Activity —
Below are records; reproduce exactly the lines from the one containing "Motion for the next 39" through the end, both included, and only those.

Data provided —
━━━━━━━━

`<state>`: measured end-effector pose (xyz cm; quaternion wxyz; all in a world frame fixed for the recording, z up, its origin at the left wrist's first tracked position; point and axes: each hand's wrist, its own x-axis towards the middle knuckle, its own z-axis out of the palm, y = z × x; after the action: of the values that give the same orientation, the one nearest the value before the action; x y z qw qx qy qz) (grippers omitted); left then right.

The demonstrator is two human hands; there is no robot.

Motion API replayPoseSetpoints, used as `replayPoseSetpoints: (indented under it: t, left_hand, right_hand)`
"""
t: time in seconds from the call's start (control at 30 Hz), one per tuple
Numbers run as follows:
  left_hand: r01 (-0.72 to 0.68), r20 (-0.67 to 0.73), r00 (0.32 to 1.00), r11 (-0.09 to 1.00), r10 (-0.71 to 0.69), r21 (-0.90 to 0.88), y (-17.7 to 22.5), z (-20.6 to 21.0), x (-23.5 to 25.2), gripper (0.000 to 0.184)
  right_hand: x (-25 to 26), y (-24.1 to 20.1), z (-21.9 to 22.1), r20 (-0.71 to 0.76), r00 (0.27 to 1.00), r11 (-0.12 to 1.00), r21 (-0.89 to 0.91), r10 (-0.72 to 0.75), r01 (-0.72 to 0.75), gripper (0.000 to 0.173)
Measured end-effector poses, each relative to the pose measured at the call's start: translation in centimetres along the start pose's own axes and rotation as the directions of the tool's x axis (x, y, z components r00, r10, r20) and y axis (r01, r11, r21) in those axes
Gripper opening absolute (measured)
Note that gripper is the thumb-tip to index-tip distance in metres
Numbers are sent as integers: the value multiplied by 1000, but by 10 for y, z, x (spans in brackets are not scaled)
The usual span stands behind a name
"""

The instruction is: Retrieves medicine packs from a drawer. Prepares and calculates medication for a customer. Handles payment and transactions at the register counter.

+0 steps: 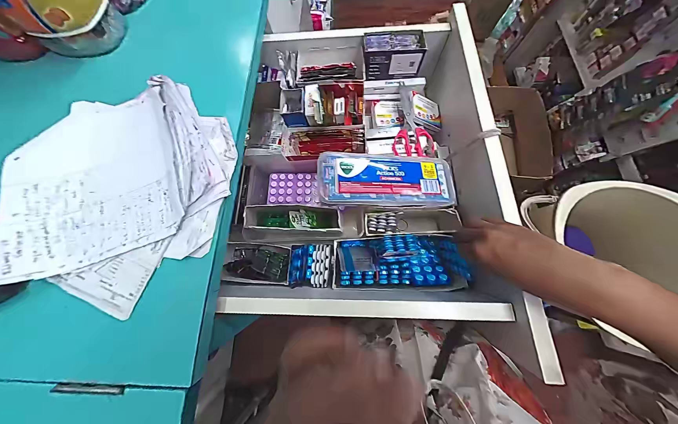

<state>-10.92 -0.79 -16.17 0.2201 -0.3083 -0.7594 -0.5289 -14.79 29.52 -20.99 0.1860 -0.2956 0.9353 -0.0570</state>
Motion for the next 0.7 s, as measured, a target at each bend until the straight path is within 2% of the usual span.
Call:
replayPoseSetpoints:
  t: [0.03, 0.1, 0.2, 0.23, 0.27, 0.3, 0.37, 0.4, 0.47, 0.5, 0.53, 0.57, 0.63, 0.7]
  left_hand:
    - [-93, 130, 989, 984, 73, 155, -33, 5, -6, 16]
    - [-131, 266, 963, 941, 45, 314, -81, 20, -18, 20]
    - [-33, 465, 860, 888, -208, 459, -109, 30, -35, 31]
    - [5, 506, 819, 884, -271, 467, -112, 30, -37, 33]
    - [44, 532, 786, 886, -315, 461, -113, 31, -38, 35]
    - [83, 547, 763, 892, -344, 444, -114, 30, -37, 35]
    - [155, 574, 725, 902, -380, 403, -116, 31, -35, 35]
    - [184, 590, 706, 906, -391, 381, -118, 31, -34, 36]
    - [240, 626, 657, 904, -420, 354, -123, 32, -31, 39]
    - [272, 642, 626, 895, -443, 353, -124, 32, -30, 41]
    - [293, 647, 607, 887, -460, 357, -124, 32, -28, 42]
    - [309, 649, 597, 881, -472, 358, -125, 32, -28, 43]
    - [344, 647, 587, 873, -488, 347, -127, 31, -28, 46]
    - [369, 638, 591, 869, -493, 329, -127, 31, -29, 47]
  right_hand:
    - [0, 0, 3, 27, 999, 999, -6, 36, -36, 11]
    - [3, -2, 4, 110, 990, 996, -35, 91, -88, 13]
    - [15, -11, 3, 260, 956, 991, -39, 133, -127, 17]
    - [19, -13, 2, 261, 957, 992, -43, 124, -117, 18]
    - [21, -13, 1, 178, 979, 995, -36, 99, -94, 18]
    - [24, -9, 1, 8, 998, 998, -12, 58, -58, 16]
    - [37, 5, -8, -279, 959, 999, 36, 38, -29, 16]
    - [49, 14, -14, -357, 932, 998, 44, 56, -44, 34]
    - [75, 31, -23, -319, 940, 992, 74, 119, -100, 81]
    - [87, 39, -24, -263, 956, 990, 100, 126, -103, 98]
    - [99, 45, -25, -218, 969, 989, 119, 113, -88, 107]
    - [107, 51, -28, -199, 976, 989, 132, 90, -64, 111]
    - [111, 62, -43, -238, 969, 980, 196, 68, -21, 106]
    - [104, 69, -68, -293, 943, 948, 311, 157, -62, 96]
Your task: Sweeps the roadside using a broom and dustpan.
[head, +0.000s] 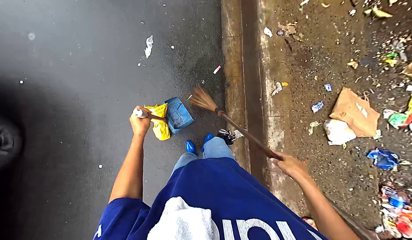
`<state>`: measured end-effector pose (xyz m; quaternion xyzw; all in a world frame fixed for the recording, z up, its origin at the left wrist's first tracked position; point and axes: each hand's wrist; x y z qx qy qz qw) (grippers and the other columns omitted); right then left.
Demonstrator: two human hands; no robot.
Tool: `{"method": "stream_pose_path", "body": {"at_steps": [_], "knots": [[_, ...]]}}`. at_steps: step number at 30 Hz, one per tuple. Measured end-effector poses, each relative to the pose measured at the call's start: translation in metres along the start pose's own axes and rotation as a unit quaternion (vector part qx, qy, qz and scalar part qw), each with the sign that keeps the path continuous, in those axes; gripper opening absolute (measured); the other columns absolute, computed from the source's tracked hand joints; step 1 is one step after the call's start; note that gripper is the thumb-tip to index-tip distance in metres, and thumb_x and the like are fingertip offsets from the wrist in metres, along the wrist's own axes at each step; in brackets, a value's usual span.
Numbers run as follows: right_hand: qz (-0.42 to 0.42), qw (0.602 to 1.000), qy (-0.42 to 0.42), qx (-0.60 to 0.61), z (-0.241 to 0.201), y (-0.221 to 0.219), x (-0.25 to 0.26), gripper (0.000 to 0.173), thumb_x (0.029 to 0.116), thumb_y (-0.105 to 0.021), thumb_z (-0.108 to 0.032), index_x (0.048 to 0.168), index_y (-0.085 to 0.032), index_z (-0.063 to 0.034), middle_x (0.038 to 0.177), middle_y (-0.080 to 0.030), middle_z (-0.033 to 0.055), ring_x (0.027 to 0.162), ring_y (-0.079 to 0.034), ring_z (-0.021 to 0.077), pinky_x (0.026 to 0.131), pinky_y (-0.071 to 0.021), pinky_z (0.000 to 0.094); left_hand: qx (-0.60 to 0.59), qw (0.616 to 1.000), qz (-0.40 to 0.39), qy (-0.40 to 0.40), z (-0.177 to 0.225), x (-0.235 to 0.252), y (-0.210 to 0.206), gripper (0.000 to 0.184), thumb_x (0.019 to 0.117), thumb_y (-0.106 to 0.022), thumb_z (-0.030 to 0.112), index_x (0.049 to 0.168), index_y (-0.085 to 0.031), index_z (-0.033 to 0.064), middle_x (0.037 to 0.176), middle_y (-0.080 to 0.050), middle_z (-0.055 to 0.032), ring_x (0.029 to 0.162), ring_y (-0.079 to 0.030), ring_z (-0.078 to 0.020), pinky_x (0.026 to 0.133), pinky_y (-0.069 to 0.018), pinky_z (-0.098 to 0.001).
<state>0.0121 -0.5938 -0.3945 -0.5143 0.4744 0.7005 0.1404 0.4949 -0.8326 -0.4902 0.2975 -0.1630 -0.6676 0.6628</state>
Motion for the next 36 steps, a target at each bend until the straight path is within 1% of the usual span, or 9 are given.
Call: {"method": "stream_pose_path", "body": {"at_steps": [2, 7, 10, 12, 17, 23, 26, 30, 36], "knots": [[0.026, 0.998, 0.001, -0.049, -0.043, -0.019, 0.022, 0.054, 0.1074, -0.053, -0.023, 0.160, -0.041, -0.0198, 0.141, -0.059, 0.0302, 0.126, -0.058, 0.0526, 0.102, -0.0431, 0.0716, 0.010, 1.000, 0.007, -0.002, 0.010, 0.013, -0.006, 0.026, 0.0806, -0.071, -0.004, 0.105, -0.066, -0.0086, 0.107, -0.071, -0.0224, 0.104, -0.068, -0.0344, 0.095, -0.0515, -0.0550], [-0.090, 0.989, 0.079, -0.086, -0.103, -0.025, 0.100, 0.051, 0.1044, -0.057, -0.027, 0.155, -0.050, -0.0226, 0.144, -0.059, 0.0229, 0.131, -0.057, 0.0455, 0.107, -0.0417, 0.0682, 0.036, 0.999, -0.002, -0.022, 0.016, 0.074, -0.038, 0.034, 0.0860, -0.069, -0.002, 0.120, -0.066, -0.0058, 0.120, -0.069, -0.0238, 0.115, -0.065, -0.0392, 0.102, -0.0486, -0.0599], [-0.125, 0.990, 0.061, -0.007, -0.087, 0.039, 0.116, 0.053, 0.1041, -0.064, -0.029, 0.155, -0.049, -0.0301, 0.130, -0.065, 0.0211, 0.094, -0.066, 0.0341, 0.083, -0.0520, 0.0545, 0.050, 0.998, 0.024, -0.004, 0.024, 0.135, -0.029, 0.036, 0.0839, -0.073, -0.001, 0.118, -0.066, -0.0069, 0.118, -0.070, -0.0240, 0.112, -0.067, -0.0383, 0.099, -0.0508, -0.0585], [-0.115, 0.991, 0.051, 0.047, -0.069, 0.075, 0.120, 0.052, 0.1028, -0.066, -0.026, 0.153, -0.052, -0.0292, 0.127, -0.066, 0.0230, 0.087, -0.067, 0.0355, 0.078, -0.0537, 0.0548, 0.039, 0.997, 0.055, 0.025, 0.039, 0.170, -0.015, 0.040, 0.0783, -0.075, -0.005, 0.116, -0.064, -0.0089, 0.114, -0.070, -0.0237, 0.105, -0.068, -0.0324, 0.095, -0.0530, -0.0524], [0.004, 0.996, 0.017, 0.091, -0.059, 0.149, 0.157, 0.049, 0.1043, -0.062, -0.021, 0.152, -0.053, -0.0155, 0.139, -0.061, 0.0283, 0.122, -0.061, 0.0502, 0.101, -0.0453, 0.0693, 0.009, 0.997, 0.074, 0.027, 0.082, 0.243, -0.012, 0.044, 0.0754, -0.075, -0.009, 0.116, -0.058, -0.0102, 0.110, -0.067, -0.0194, 0.097, -0.066, -0.0205, 0.089, -0.0554, -0.0411], [0.043, 0.998, -0.048, -0.016, -0.170, 0.179, 0.277, 0.047, 0.1058, -0.050, -0.024, 0.152, -0.053, -0.0146, 0.144, -0.058, 0.0258, 0.135, -0.054, 0.0463, 0.108, -0.0392, 0.0676, 0.046, 0.998, 0.042, -0.013, 0.123, 0.315, -0.070, 0.041, 0.0763, -0.075, -0.006, 0.113, -0.059, -0.0153, 0.109, -0.068, -0.0259, 0.102, -0.067, -0.0291, 0.096, -0.0527, -0.0456], [0.006, 0.998, 0.048, -0.048, -0.176, 0.207, 0.277, 0.049, 0.1047, -0.055, -0.023, 0.153, -0.052, -0.0174, 0.139, -0.061, 0.0280, 0.128, -0.057, 0.0515, 0.104, -0.0405, 0.0730, 0.078, 0.997, 0.001, -0.014, 0.129, 0.348, -0.112, 0.040, 0.0794, -0.078, -0.001, 0.114, -0.063, -0.0129, 0.113, -0.068, -0.0281, 0.109, -0.066, -0.0373, 0.100, -0.0499, -0.0531], [0.004, 1.000, 0.020, 0.009, -0.147, 0.252, 0.236, 0.048, 0.1057, -0.060, -0.024, 0.153, -0.054, -0.0223, 0.137, -0.063, 0.0264, 0.121, -0.061, 0.0497, 0.098, -0.0439, 0.0723, 0.098, 0.995, -0.002, -0.009, 0.127, 0.382, -0.142, 0.032, 0.0816, -0.074, 0.002, 0.111, -0.065, -0.0086, 0.111, -0.069, -0.0263, 0.108, -0.066, -0.0397, 0.096, -0.0500, -0.0580], [0.050, 0.997, -0.042, -0.041, -0.276, 0.206, 0.242, 0.050, 0.1072, -0.051, -0.024, 0.156, -0.048, -0.0148, 0.140, -0.059, 0.0309, 0.129, -0.056, 0.0535, 0.104, -0.0407, 0.0730, 0.101, 0.995, -0.012, 0.012, 0.143, 0.446, -0.145, 0.031, 0.0821, -0.069, 0.003, 0.113, -0.069, -0.0015, 0.115, -0.070, -0.0226, 0.113, -0.066, -0.0399, 0.096, -0.0490, -0.0620]]}}
Point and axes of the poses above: each hand's wrist, its own x-axis towards the middle knuckle, its own y-axis out of the back of the hand, z = x × y
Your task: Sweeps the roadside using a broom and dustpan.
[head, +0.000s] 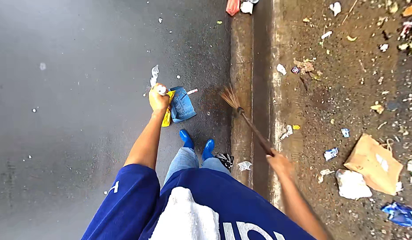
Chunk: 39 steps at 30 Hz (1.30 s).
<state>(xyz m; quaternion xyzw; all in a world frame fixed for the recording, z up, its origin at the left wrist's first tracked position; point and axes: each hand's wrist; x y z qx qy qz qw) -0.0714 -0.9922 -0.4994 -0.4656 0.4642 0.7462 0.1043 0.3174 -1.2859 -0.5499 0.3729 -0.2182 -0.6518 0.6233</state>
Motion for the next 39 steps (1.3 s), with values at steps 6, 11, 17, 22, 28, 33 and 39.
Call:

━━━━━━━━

Exercise solution —
Motion for the next 39 steps (1.3 s), with values at steps 6, 11, 17, 22, 28, 33 and 39.
Call:

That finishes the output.